Todo lo cual aparece nítido en la legislación. El Reglamento General de Hospitales, de 2 de marzo de 1937, además de la consabida separación de los enfermos en salas distintas según su raza, consagra al administrador-comisario de cada centro de salud como jefe del personal indígena, debiendo éste “cumplir cuantas órdenes les sean dadas por el personal europeo de la sala” y guardar “el debido respeto a este personal y al personal europeo del Hospital”. La ordenanza de 6 de abril reformó el Reglamento de Enseñanza Colonial, en un “vehemente deseo” –escribió Heriberto Ramón Álvarez– de revalorizar la última colonia española, desde el empeño de rectificar el abandonismo del final del siglo XIX, poniendo “todo su entusiasmo y todos sus sacrificios en dar a sus escasos súbditos de color las enseñanzas y doctrinas que en los actuales tiempos no pueden ser negadas a ningún pueblo ni a ninguna raza.

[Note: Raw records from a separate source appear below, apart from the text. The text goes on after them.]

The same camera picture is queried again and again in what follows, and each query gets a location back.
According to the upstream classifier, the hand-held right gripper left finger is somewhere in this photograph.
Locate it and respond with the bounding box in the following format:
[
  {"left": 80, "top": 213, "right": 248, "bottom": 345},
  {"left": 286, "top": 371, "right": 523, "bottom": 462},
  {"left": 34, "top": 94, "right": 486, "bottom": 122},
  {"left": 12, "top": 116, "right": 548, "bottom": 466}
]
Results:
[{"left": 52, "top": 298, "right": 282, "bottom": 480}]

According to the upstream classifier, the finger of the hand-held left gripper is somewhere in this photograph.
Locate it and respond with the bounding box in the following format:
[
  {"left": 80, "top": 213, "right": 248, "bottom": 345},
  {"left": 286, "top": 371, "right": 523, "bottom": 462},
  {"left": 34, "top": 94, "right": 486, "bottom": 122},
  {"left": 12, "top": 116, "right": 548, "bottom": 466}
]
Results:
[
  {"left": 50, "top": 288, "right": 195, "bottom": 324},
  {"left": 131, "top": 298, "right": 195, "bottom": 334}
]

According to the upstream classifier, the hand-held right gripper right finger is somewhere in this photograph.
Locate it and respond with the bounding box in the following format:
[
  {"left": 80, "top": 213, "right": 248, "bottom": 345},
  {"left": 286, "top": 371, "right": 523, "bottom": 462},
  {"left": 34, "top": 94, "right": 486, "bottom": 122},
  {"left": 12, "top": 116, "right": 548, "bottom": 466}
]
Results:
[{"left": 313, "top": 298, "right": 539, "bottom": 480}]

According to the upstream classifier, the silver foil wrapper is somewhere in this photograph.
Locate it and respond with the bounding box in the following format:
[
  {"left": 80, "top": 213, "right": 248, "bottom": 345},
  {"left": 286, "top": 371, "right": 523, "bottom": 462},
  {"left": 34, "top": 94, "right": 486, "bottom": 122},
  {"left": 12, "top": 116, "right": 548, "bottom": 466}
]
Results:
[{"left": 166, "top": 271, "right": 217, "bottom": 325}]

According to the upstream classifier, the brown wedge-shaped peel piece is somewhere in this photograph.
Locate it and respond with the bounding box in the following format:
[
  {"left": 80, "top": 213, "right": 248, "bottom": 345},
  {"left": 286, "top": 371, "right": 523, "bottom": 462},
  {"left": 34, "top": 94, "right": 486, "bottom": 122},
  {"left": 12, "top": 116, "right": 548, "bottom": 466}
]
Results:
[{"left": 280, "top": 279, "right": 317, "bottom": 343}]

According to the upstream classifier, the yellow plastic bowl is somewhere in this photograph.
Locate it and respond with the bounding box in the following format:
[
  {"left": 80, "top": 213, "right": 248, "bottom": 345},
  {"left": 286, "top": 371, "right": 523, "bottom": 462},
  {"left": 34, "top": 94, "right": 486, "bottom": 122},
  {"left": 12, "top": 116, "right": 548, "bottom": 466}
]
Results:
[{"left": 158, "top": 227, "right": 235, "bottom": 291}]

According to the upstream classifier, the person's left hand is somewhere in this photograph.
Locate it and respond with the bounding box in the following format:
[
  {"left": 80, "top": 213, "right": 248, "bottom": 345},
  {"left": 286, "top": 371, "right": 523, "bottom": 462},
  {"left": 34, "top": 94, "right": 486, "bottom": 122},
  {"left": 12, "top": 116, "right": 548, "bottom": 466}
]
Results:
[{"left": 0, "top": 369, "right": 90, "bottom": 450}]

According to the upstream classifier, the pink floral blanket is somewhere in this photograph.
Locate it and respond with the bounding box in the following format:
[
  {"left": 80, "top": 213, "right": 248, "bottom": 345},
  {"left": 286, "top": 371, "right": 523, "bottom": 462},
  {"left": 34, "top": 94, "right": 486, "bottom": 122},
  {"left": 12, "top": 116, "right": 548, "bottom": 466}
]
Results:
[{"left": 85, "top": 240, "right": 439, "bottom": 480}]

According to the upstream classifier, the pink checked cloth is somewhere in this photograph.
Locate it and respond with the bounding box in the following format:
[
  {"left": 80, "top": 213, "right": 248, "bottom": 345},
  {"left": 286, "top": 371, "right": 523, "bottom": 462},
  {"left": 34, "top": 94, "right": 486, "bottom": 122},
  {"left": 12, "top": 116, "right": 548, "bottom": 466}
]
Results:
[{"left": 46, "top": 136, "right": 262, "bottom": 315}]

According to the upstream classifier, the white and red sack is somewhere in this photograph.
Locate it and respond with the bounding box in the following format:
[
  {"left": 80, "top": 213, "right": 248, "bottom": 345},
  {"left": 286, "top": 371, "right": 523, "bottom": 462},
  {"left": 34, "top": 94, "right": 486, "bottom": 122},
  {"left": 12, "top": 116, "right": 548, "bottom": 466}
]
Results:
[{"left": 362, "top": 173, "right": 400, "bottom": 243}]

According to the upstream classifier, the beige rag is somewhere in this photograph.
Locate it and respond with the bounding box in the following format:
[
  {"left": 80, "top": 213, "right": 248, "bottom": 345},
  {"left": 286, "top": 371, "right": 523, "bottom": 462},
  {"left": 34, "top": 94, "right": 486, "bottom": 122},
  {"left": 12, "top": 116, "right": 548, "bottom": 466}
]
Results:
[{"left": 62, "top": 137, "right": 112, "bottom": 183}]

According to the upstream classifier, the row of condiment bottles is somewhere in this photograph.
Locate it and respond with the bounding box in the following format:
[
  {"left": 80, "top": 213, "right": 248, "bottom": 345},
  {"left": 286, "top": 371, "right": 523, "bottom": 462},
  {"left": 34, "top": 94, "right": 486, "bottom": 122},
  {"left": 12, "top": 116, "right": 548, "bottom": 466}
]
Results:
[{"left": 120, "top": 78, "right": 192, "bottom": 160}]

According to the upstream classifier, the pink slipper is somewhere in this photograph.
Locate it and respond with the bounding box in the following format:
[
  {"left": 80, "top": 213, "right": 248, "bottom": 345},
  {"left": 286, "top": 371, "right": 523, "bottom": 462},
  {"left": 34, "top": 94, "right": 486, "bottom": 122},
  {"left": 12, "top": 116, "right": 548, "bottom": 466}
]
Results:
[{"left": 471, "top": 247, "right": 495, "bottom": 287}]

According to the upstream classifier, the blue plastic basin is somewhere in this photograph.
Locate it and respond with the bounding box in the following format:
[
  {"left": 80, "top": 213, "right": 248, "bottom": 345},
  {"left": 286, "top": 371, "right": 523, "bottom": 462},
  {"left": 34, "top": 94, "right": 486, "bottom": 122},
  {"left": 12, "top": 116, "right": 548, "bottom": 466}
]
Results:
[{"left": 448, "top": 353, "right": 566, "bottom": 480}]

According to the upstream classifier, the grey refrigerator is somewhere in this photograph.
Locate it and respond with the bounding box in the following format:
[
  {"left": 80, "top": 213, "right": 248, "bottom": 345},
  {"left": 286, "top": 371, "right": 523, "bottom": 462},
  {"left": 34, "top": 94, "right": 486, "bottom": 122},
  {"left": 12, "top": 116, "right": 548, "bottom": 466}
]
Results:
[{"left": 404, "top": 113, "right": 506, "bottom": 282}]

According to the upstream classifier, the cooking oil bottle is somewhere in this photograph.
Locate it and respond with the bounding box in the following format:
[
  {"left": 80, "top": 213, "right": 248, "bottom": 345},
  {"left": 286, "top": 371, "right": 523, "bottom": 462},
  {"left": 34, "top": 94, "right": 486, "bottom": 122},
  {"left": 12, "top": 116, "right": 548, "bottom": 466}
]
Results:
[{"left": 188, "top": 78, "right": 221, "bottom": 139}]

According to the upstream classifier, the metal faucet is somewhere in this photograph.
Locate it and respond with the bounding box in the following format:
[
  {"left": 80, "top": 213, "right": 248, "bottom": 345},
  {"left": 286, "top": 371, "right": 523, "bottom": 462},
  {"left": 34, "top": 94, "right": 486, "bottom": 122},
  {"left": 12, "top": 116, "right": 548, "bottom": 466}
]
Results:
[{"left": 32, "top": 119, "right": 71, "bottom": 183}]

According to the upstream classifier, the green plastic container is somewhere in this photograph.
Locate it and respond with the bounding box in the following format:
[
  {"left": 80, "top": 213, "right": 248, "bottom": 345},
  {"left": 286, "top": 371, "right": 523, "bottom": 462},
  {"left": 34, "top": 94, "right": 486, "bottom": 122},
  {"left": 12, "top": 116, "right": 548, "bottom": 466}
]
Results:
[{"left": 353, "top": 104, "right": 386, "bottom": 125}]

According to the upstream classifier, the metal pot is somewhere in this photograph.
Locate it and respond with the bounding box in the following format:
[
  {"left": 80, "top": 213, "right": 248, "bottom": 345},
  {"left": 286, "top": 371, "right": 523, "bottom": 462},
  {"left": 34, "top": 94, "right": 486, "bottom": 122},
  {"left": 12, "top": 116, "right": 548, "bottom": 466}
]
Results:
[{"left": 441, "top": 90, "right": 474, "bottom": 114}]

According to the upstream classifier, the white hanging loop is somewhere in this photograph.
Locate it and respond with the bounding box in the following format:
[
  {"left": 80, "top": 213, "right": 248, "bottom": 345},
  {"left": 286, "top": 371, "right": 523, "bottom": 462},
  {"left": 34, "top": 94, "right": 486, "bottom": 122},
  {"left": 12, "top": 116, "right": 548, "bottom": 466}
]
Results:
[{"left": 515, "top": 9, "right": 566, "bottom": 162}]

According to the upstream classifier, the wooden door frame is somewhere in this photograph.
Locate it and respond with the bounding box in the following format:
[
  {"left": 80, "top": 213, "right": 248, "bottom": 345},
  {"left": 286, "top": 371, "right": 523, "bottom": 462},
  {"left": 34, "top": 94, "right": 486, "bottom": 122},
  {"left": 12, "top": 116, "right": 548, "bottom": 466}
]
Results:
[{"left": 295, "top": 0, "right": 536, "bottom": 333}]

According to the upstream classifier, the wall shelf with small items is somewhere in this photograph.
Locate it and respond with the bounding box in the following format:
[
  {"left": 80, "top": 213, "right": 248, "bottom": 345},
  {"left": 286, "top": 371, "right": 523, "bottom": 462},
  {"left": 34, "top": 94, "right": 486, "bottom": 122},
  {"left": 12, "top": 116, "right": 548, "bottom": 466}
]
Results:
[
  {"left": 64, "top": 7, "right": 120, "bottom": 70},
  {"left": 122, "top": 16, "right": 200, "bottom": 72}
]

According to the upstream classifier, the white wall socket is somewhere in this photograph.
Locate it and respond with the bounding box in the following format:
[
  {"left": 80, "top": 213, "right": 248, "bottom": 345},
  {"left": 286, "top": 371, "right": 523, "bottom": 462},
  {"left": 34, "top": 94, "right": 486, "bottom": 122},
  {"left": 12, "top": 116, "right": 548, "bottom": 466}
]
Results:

Clasificada por grados (primaria elemental, primaria superior, profesional y de artes gráficas), fue un primer y tímido intento de sistematizar la escolarización de los nativos, sometidos a un filtro espeso para captar a las futuras élites, escogidas por su inteligencia, dedicación y aptitud. Su característica básica era centrar la enseñanza en la dos pilares: “la Religión Católica e Historia Sagrada se enseñarán obligatoriamente en las escuelas, ocupando con la Enseñanza Patriótica el lugar preeminente que les corresponde”, con la finalidad de “conseguir ciudadanos españoles honrados, fuertes, capacitados y fervientes católicos”, lo cual se lograría “fomentando el amor a España por el conocimiento de sus instituciones fundamentales, de algunos hechos históricos y poniendo de relieve el beneficio que de ellos obtienen los indígenas”. Según una circular complementaria de la Inspección de Enseñanza, “ha de procurarse el aprendizaje y canto del Himno Nacional y demás cantos patrióticos”, aprovechando para ello “cuantas ocasiones y motivos se presenten para dar a los niños un conocimiento intuitivo de la génesis y desarrollo del Glorioso Movimiento Nacional (…) de forma que contribuya eficazmente al fomento y desarrollo del sentimiento de afecto y adhesión a una España Una, Grande y Libre, es decir, Católica e Imperial”.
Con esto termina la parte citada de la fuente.